The denial of the injunction meant that Hobby Lobby was faced with up to $1.3 million per day in fines.  Determined to go forward with the lawsuit and not comply with the mandate, Hobby Lobby was forced to switch insurance plans in order to gain a few more months before the penalties kick in.  “[O]ur family is now being forced to choose between following the laws of the land that we love,” owner David Green says, “or maintaining religious beliefs that have made our business successful and have supported our family and thousands of our employees and their families.  We simply cannot abandon our religious beliefs to comply with this mandate.”

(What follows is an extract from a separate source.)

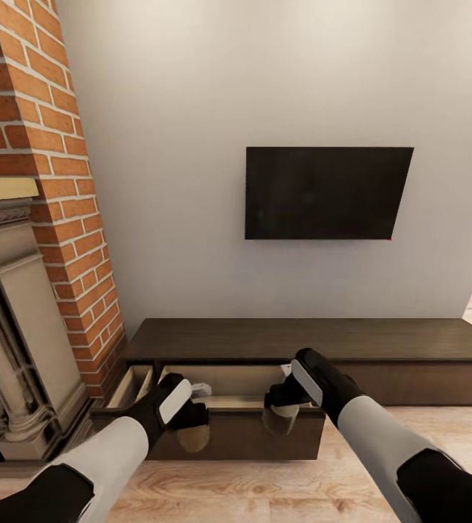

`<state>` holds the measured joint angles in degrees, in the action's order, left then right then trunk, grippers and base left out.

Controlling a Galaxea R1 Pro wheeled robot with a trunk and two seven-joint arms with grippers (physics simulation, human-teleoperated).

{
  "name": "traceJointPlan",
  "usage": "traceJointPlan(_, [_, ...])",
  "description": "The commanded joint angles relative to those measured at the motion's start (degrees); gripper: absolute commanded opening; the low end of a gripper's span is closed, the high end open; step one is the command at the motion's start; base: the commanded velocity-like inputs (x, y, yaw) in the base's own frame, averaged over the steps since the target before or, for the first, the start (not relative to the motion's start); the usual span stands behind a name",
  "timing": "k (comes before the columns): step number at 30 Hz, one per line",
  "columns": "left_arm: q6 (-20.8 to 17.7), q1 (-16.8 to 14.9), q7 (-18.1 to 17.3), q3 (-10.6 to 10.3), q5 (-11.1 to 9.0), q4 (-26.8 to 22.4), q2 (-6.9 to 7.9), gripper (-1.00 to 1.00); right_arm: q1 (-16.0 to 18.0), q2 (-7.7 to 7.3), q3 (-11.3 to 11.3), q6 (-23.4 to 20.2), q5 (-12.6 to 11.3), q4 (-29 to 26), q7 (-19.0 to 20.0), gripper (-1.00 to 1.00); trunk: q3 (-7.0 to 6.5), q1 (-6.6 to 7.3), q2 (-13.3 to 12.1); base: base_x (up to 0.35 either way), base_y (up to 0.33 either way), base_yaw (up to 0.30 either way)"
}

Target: Place each of the two pumpkins and all three candles from the living room inside a cabinet in the living room (use any cabinet), then make sure every cabinet is closed, and position the cauldron so it is next to a table in the living room.

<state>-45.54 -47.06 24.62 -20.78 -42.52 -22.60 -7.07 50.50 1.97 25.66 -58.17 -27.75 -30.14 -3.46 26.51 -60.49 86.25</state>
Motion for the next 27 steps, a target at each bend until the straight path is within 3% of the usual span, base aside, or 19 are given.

District Judge Joe Heaton, a George W. Bush appointee, denied the injunction on grounds that “secular, for-profit corporations such as Hobby Lobby . . . [do not] have a constitutional right to the free exercise of religion.”  The judge further declined to find that Hobby Lobby counts as a “person” under RFRA.  The judge made this ruling despite the current U.S. Code, which provides that “the words ‘person’ and ‘whoever’ include corporations, companies, associations, firms, partnerships, societies, and joint stock companies, as well as individuals,” unless the context indicates otherwise.

Much is at stake.  If the government prevails, many successful Christian businesses will be forced to shut their doors and put thousands of people out of work.  Forcing Christians out of the business world will only multiply the evil perpetrated on American society by the contraception mandate.